Le fucus vésiculeux (fucus vesiculosis) est une algue brune que l'on peut rencontrer notamment sur la côte atlantique de notre pays. Cette sorte de varech se présente sous la forme d'une fronde qui se ramifie de manière dichotomique. Fermement agrippée à son substrat par un crampon, le thalle comporte de nombreuses vésicules gazeuses (des aérocystes) qui lui assure une certaine flottabilité. Au printemps, des renflements verdâtres ou jaune orangés, porteurs de nombreuses aspérités rugueuses apparaissent aux extrémités du thalle : ce sont les zones à conceptacles, impliquées dans la reproduction sexuée de l'algue (le fucus vésiculeux est dioïque, contrairement à d'autres espèces de fucus, les pieds mâles sont en effet séparés des pieds femelles).

En 1853, le botaniste français Gustave Thuret fut le premier biologiste à observer au microscope l'union d'un gamète mâle et d'un gamète femelle en utilisant le fucus vésiculeux comme sujet d'étude, et, avec un peu de soin et de matériel, il est aisé et très pédagogique de reproduire son expérience. A défaut, on peut tirer parti de coupes transversales effectuées dans les zones à conceptacles du fucus, comme celle présentée ci-dessus.

Les conceptacles sont des cryptes fertiles, au sein desquelles les gamètes sont produits par des cellules mères enfermées dans des organes clos, les gamétocystes. Sur les thalles mâles, les gamétocystes sont localisés aux extrémités d'arbuscules ramifiés fertiles qui tapissent la paroi des conceptacles, en compagnie de filaments stériles (paraphyses). Ils portent le nom d'anthéridies. A l'intérieur de chaque anthéridie, une cellule mère (spermatocyte) va entamer une méiose, qui va diviser par deux le nombre de chromosomes et aboutir à la formation de 4 cellules sexuelles haploïdes. Ces dernières vont se diviser à leur tour à quatre reprises par mitose, pour aboutir à un ensemble de 64 spermatozoïdes mâles. Chez le fucus, le gamète mâle possède deux flagelles insérés latéralement, ce qui lui confère une grande mobilité. Il est également équipé d'un chloroplaste porteur d'un stigma orangé, riche en caroténoïdes, et qui permet au spermatozoïde (appelé également anthérozoïde) de s'orienter par rapport aux stimulus lumineux qu'il reçoit. Étant de petites dimensions, il est difficile d'apprécier la complexité des gamètes mâles du fucus vésiculeux, à moins de disposer d'un microscope offrant une grande résolution optique.

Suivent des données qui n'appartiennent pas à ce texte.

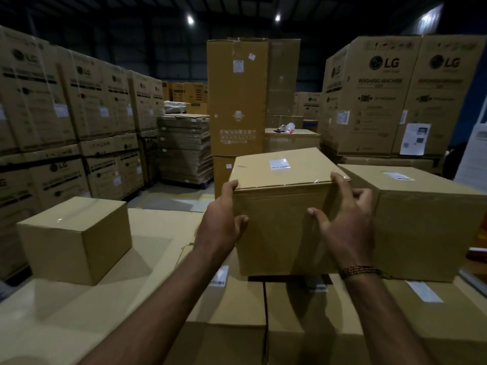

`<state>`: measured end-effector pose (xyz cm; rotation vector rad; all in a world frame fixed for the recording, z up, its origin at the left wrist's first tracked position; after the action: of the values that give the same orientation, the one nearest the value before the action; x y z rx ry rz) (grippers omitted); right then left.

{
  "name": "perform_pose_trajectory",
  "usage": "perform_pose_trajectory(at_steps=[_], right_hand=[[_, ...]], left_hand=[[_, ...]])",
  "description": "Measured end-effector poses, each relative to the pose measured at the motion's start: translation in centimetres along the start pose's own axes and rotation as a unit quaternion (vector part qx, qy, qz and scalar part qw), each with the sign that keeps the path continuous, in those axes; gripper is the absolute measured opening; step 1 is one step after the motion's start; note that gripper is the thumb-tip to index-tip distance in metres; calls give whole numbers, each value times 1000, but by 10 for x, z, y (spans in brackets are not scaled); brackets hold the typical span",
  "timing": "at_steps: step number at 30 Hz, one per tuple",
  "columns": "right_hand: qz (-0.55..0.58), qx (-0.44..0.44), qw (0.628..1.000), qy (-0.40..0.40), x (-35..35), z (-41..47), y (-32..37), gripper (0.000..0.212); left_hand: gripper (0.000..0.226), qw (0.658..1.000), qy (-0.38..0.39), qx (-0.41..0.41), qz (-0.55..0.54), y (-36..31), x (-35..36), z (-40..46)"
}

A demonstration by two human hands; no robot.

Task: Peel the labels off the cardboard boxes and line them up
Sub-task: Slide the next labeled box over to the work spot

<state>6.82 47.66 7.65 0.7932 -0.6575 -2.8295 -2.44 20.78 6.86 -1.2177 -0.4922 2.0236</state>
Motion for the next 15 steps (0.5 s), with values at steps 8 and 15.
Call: perform_pose_trajectory(at_steps=[8,15], right_hand=[[12,-19,999,-27,-11,-28,98,90],[29,-27,998,-51,-7,-89,204,91]], left_hand=[[85,999,-41,14,-12,37,-96,-12],[85,998,-60,27,-24,106,-197,-43]])
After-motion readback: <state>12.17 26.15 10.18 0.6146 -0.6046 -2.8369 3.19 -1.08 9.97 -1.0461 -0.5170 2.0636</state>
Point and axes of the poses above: each hand's wrist, its own z-axis towards the middle knuckle, its own x-axis out of the palm, y = z × x, the point moved 9 cm from there along z, towards the middle knuckle, and after that the axes turned 9 degrees about -x, right-handed, at the moved point
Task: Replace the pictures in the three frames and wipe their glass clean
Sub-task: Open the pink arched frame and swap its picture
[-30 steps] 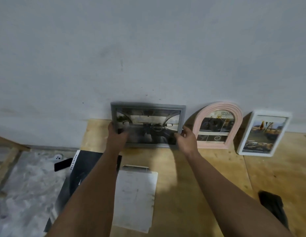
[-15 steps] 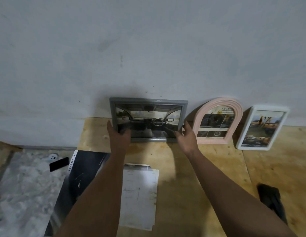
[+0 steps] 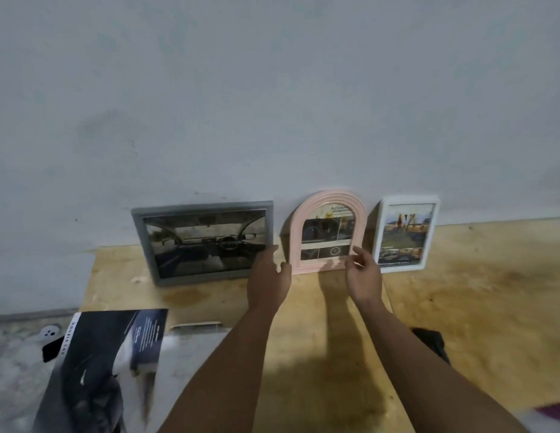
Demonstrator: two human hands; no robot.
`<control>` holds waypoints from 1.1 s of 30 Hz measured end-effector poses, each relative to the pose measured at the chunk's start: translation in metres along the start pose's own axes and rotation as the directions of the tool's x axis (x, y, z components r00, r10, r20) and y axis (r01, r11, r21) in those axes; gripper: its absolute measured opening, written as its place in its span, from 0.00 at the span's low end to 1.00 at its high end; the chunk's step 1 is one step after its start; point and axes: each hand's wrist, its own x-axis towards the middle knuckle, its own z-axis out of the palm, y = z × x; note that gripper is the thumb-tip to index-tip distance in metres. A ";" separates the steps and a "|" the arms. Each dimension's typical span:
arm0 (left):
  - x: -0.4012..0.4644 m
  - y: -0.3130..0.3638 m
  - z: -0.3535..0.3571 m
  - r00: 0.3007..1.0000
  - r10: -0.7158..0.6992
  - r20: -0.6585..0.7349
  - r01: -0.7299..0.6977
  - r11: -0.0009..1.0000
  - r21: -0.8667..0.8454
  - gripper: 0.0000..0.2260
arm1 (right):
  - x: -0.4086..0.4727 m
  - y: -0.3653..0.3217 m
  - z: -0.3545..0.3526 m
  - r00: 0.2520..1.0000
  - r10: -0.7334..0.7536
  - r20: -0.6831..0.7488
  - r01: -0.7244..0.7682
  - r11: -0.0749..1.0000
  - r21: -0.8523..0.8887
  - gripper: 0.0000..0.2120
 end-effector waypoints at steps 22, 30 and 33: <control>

De leur côté, les gamètes femelles sont bien plus faciles à distinguer et à étudier. Contrairement à ce qui se passe chez les mâles, dans les conceptacles femelles chaque gamétocyte ne subit, après méiose, qu'une seule division, et ne forme donc que 8 oosphères, enfermées dans un sac protecteur appelé oogone (ou gamétocyste) et porté par un court pédicelle. Par rapport aux spermatozoïdes, petits et mobiles, les oosphères sont immobiles et de grandes tailles (environ 100 microns). Leur cytoplasme est particulièrement riche en substances de réserves.

Lorsqu'ils arrivent à maturité, les conceptacles s'ouvrent sur le milieu extérieur par l'intermédiaire d'un ostiole. C'est par ce passage que seront libérés dans l'eau de mer les spermatozoïdes et les oosphères, les premiers étant attirés par chimiotactisme vers les seconds. L'union d'un spermatozoïde et d'une oosphère donne un zygote, qui va évoluer en embryon. Au gré des courants, ce dernier parviendra peut-être par se fixer sur un substrat adéquat, et redonnera en grandissant un individu adulte, qui sera soit mâle, soit femelle.